La maîtrise de la conduite d’élevage de la chevrette laitière est essentielle et implique la détermination des phases clés au cours de la période de croissance, notamment pour la mise en place de la glande mammaire. L’objectif de cette thèse était d’étudier les effets d’un sevrage précoce combiné à différentes conduites alimentaires après le sevrage sur les performances zootechniques de la chevrette ainsi que sur le développement de sa glande mammaire. Pour répondre à l’objectif de la thèse, 4 essais ont été menés au cours de ce travail de thèse. Les deux premiers essais avaient pour objectif d’évaluer l’incidence de la réduction du poids de sevrage couplé à deux conduites alimentaires sur la croissance, les paramètres de reproduction et la production laitière en première lactation et de valider la faisabilité d’un sevrage précoce (10 kg). Ces deux premiers essais nous ont permis de montrer que le sevrage précoce n’impacte pas les performances zootechniques de chevrettes au cours des deux premières années de vie. La conduite alimentaire a quant à elle une incidence forte sur la croissance sans affecter significativement les performances ultérieures. Lors de nos premiers essais, les deux conduites alimentaires contenaient une phase d’alimentation à volonté. Nous avons donc travaillé sur le niveau d’apport alimentaire et son impact sur les performances zootechniques mais également sur le développement de la glande mammaire en phase pré-pubère et à mi- gestation. Trois niveaux alimentaires (bas, modéré et haut) ont été appliqués après un sevrage précoce jusqu’à la puberté. L’augmentation du niveau d’apport alimentaire a augmenté la croissance et le développement corporel des chevrettes. Aucun effet du niveau alimentaire n’a été observé sur le développement de la glande mammaire et la production laitière. L’augmentation du niveau alimentaire après un sevrage précoce n’a pas permis d’avancer l’âge à la puberté ni l’âge à la première mise bas. Dans le but de mieux comprendre l’impact du niveau d’énergie et de protéines dans l’alimentation, un quatrième essai a été mis en place. Il consistait à tester trois aliments (standard, haut protéine, haut protéine/haut énergie) à un même niveau d’apport. Les chevrettes ont reçu un des trois concentrés après un sevrage précoce jusqu’à la mi- gestation. Aucun effet de la composition en énergie et en protéine de l’aliment sur la croissance et le développement corporel n’ont été observés au cours de cet essai.

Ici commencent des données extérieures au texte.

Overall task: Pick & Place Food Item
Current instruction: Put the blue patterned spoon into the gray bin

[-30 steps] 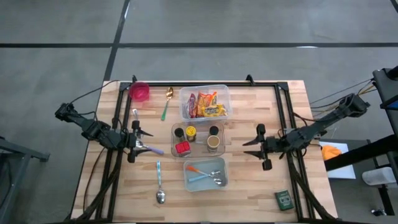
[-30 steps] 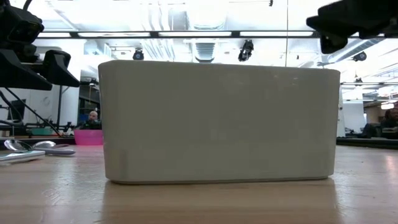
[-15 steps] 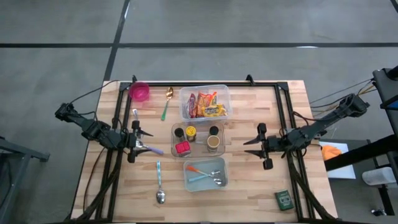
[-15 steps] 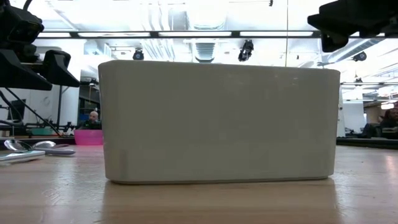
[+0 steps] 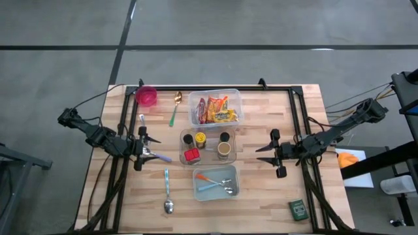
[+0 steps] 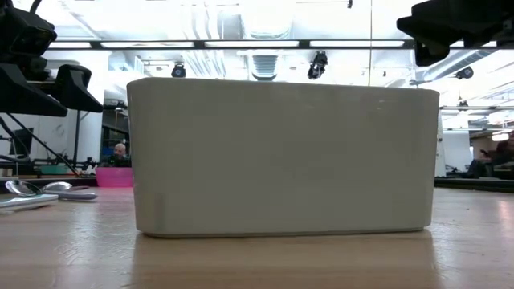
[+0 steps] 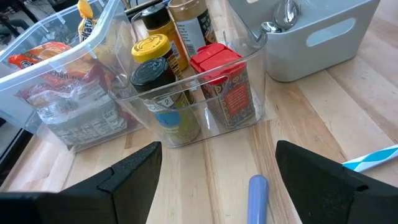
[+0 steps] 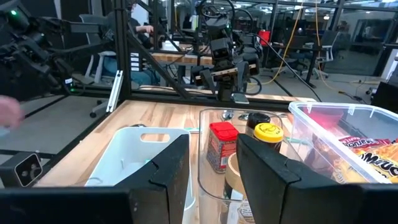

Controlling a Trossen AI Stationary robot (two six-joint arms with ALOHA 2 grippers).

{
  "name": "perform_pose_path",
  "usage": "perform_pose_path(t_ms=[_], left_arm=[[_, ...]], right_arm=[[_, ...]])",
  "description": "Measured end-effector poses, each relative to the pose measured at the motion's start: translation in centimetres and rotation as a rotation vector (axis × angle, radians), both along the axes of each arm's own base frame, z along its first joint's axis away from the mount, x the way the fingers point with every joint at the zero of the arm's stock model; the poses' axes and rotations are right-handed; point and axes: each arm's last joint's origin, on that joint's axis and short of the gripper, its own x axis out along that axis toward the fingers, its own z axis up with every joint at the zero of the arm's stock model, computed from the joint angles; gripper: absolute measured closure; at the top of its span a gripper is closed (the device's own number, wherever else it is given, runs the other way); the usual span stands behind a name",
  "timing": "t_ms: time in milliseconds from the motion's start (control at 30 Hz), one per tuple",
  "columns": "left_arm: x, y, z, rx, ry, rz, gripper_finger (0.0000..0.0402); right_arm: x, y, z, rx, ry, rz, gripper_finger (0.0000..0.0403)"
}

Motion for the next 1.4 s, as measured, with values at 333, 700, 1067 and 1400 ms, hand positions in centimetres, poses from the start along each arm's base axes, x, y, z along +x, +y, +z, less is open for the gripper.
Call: perform_pose_path(t_ms=[333,700,1067,1400], left_arm=[[0.0,0.0,0.0,0.0,0.0,0.0,0.0085],[0.1,0.0,0.3,-0.053,-0.038,0.041,0.0085],[0.7,-0.1,1.8,-0.69,-0.235,0.314,0.0085],[0.8,-0.1,1.8,-0.682,-0.231,0.313,0.0085]], right_arm=[[0.0,0.0,0.0,0.0,0.0,0.0,0.0273],[0.0,0.0,0.0,-0.001,0.001,0.0,0.0273],[0.0,0.0,0.0,-0.001,0.001,-0.001,0.0273],[0.0,0.0,0.0,-0.001,0.001,-0.002,0.0273]])
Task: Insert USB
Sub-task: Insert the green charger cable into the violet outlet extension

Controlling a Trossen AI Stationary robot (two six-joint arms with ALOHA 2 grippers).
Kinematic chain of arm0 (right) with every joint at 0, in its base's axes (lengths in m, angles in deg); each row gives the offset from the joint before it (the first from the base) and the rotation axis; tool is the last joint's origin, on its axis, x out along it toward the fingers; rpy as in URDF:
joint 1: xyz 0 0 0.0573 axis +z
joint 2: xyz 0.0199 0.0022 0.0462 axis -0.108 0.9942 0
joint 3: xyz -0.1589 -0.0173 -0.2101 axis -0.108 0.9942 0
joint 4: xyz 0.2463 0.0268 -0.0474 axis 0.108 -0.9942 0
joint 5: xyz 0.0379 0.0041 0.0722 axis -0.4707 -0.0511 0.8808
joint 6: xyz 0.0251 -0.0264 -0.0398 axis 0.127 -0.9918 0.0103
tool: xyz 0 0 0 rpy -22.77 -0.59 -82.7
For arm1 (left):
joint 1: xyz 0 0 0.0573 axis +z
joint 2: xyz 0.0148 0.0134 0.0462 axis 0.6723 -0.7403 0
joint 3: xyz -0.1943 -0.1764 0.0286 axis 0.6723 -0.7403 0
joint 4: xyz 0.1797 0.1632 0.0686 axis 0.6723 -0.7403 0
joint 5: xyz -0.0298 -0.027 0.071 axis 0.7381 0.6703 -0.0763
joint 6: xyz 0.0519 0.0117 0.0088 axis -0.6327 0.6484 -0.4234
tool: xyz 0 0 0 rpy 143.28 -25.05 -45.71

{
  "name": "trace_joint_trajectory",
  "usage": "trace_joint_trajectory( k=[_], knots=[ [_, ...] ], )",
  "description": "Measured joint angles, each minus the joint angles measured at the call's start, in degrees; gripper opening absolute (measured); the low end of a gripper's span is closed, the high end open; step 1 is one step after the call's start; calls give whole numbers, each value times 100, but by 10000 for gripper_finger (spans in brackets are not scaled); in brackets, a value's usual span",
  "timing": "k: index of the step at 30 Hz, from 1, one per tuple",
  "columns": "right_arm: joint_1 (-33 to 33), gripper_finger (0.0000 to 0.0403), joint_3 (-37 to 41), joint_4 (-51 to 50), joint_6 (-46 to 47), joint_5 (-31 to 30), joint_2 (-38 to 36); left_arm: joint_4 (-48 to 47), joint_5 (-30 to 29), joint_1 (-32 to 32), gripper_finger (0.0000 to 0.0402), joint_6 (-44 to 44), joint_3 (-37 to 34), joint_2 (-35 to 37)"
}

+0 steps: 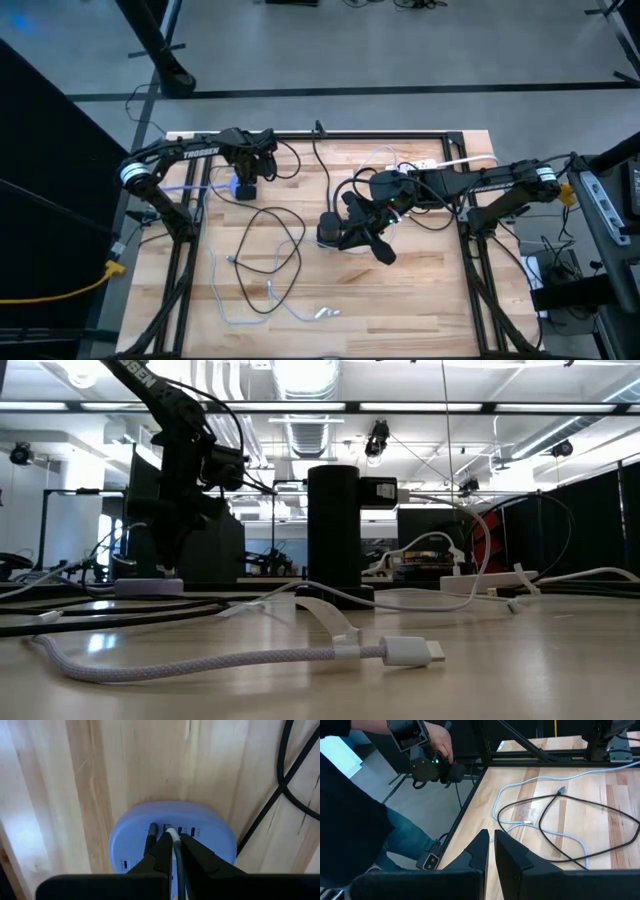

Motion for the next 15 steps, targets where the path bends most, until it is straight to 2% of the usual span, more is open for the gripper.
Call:
trace_joint_trajectory(
  k=[5, 9, 15],
  knots=[
    [0, 14, 0, 31, -26, -85, 0, -66, -8, 26, 10, -137, 0, -2],
    [0, 14, 0, 34, -35, -88, 0, 152, -778, 49, 10, -101, -27, -12],
    [0, 14, 0, 32, -22, -92, 0, 464, -960, 104, 10, -210, -42, -20]
  ],
)
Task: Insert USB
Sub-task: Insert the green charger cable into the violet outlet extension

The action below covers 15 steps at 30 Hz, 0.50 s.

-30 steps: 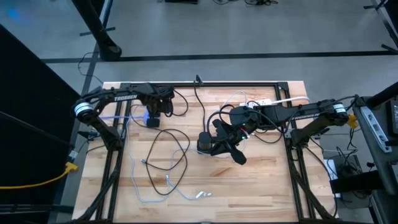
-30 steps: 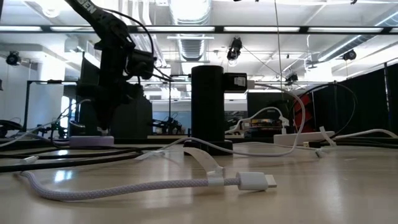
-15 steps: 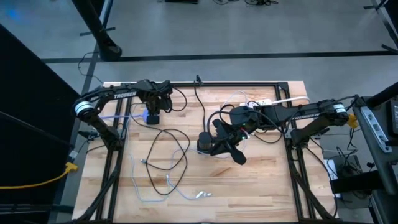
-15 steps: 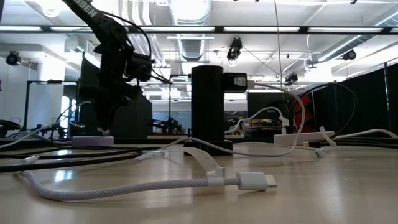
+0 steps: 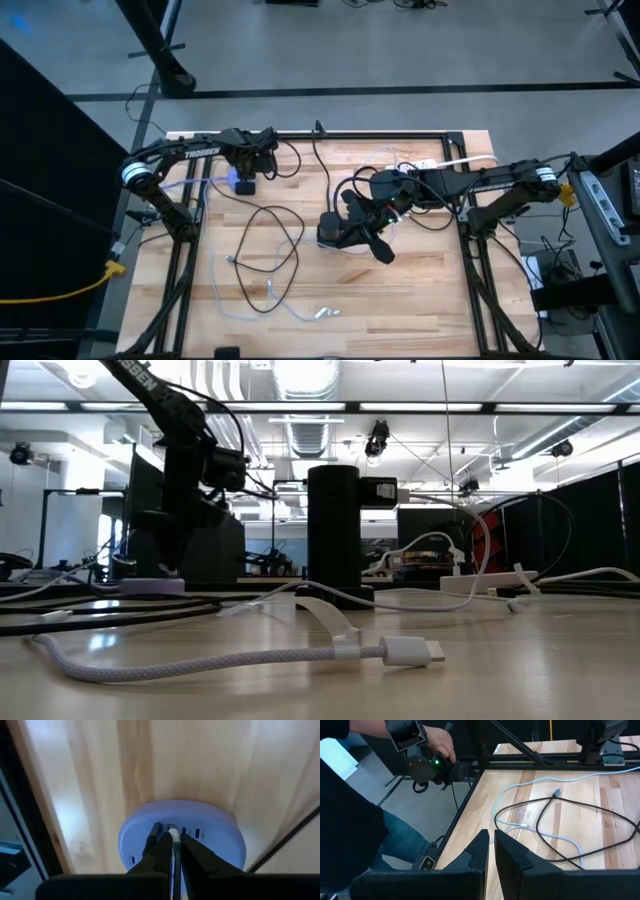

L’ensemble des résultats obtenus au cours de la thèse nous ont permis de montrer que le sevrage précoce était tout à fait envisageable en élevage caprin sans avoir de réduction de la croissance, de problèmes de mise à la reproduction ou une réduction de la production laitière. De plus, après un sevrage précoce, la croissance est fortement impactée par la conduite alimentaire appliquée en phase pré-pubère. Toutefois, le développement mammaire pré-pubère n’est pas modifié par un haut niveau alimentaire au cours de cette phase et donc la production laitière en première lactation n’est pas diminuée. Les paramètres de reproduction ne sont pas altérés par une conduite alimentaire restreinte contrairement à la génisse. La chèvre semble être un animal sensible à des modifications de la conduite d’élevage en phase pré-pubère.